Nicht aus Spass, aus Notwendigkeit
Fasnachtsverbote Regierungsrat appelliert an Solidarität mit älterer Bevölkerung
Am Freitagvormittag verbot der Bundesrat zum Schutz vor einer Ausbreitung des Corona-Virus alle Veranstaltungen mit mehr als 1000 Personen. Kurz darauf zog der Kanton Baselland eine weitere Schwelle: Anlässe mit mehr als 200 Personen bedürfen einer kantonalen Bewilligung. Doch es hielten sich nicht alle daran – in Liestal und Sissach kam es trotz allem zu grösseren Menschenansammlungen. (Siehe weitere Berichte in dieser Zeitung.)
Der Polizei gelang es nicht, die Versammlungen verbal aufzulösen. Deshalb griff der Regierungsrat zur nächsten «Eskalationsstufe», um die Bevölkerung zu schützen: Er drehte den Alkohol-Hahn zu. Von Sonntagabend bis Montagmorgen herrschte Ausschankverbot in Restaurants, Wagenburgen und Cliquenkellern, wie Sicherheitsdirektorin Kathrin Schweizer am Montagvormittag an einer Medienkonferenz in Liestal resümierte. Auch den Detailhändlern sei der Verkauf von Alkohol untersagt worden und Freinachtbewilligungen seien aufgehoben worden. «Das war die mildeste mögliche Massnahme, um den Zweck zu erreichen», ergänzte Regierungspräsident Isaac Reber.

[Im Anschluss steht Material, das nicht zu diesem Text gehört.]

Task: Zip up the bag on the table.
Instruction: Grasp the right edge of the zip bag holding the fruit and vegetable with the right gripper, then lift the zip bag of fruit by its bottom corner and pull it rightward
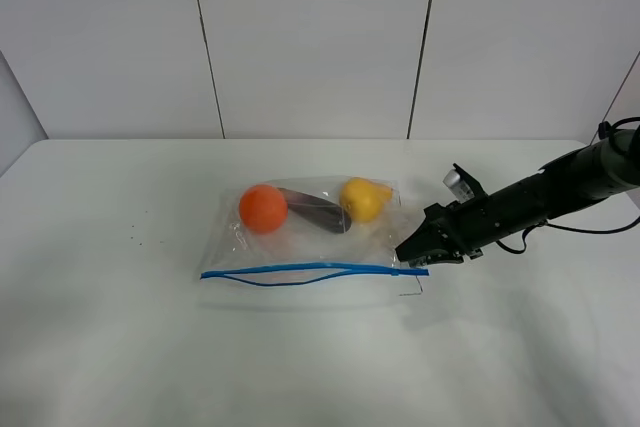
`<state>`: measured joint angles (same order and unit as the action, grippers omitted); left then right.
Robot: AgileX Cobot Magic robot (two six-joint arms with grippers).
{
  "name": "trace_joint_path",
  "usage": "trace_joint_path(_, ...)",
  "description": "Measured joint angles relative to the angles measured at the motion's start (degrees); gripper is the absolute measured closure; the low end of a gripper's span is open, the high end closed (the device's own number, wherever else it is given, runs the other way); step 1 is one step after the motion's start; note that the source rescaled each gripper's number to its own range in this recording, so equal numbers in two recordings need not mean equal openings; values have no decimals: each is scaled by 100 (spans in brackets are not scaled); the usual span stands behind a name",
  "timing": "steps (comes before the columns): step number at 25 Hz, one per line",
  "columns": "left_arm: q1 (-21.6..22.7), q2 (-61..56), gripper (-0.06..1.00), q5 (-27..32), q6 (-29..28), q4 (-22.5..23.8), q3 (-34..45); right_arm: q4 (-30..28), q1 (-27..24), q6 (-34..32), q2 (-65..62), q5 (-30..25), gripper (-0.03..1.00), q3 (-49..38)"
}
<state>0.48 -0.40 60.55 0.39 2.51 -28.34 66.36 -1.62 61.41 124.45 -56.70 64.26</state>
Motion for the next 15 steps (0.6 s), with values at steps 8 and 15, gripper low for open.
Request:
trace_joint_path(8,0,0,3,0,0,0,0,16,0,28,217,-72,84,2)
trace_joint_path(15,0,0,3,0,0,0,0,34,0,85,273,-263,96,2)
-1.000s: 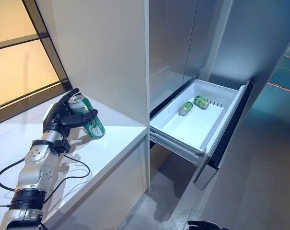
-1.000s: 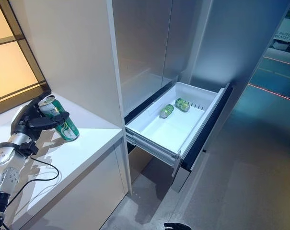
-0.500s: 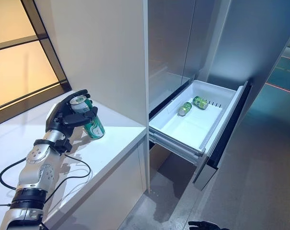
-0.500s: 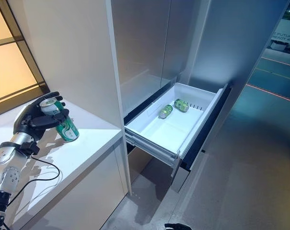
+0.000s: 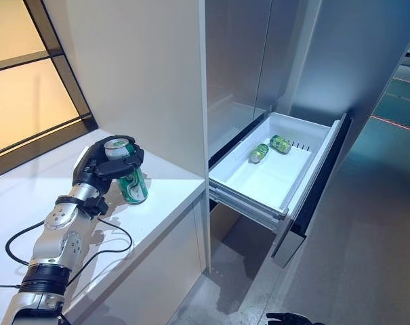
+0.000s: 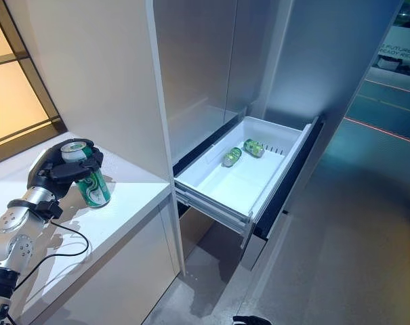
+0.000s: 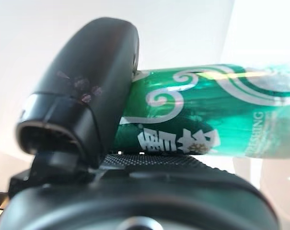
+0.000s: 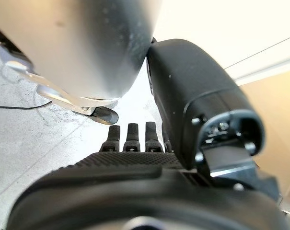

Pfefferspray und Loch in Scheibe
Vereinzelt schlug der Polizei am Sonntag aggressives Verhalten entgegen, wie Polizeikommandant Mark Burkhard berichtete. In Sissach sei mit Fusstritten und Gegenständen auf Polizeiautos eingewirkt worden, wobei eine Heckscheibe zu Bruch gegangen sei. In der Nähe des Bahnhofs hätten sich etwa 500 Personen aufgehalten und wegen der aufgeheizten Stimmung hätten zwei Lokale nicht auf das Ausschankverbot hin kontrolliert werden können.
In Liestal kam es in einem Restaurant zu einer hitzigen Situation, in deren Verlauf die Polizei Reizstoff einsetzte. Eine alkoholisierte Person sei angehalten worden und es seien Anzeigen wegen Nichteinhalten des Regierungsratsbeschlusses, Gewalt und Drohung gegen Beamte sowie Überwirten erstattet worden, teilte Mark Burkhard mit.
Auch wenn in einer Beiz weniger als 200 Personen Platz hätten, müsse man die Personen, die sich ausserhalb aufhielten, auch zum Anlass dazu zählen, fügte der Polizeikommandant hinzu: «Es war nicht so, dass man isoliert im Restaurant gesessen ist, sondern die Leute sind mit Stapeln von Pizzakartons hinausgegangen.» Auch im Waldenburgertal wurde am Sonntag Fasnacht gefeiert, allerdings in einem viel geringeren Ausmass. Der Polizei liege dazu keine Meldung vor, sagte Mark Burkhard an der Medienkonferenz.
Bei einer Hotline für Veranstalter gingen am Wochenende 148 Anfragen ein, berichtete Patrik Reiniger, Leiter des kantonalen Krisenstabs. Daraus resultierten 29 Gesuche für Veranstaltungen über 200 Personen, von denen sieben genehmigt wurden; zehn Veranstaltungen erhielten keine Bewilligungen, zwölf Gesuche waren bis Montag noch offen. Zu den bewilligten Veranstaltungen gehörten eine Eisdisco und ein Hockeymatch in Sissach und der Fackelumzug in Pratteln.
Isaac Reber kritisierte das Geschehene in Sissach und Liestal scharf: «Die Toleranzgrenze ist überschritten worden.» Leider habe es an gesundem Menschenverstand gemangelt – es gebe kein absolutes Recht auf Fasnacht. Die Einschränkungen würden nicht aus Spass auferlegt, sondern aus Notwendigkeit.
Oder in den Worten von Gesundheitsdirektor Thomas Weber: «Die eigentliche Spassbremse ist das Corona-Virus.» Niemandem falle es leicht, Anlässe zu verhindern. Aber es sei ein Akt der Solidarität, insbesondere mit der älteren Bevölkerung. Diese sei stärker vom Ansteckungsrisiko und von der Mortalität der Krankheit betroffen als der Rest der Gesellschaft.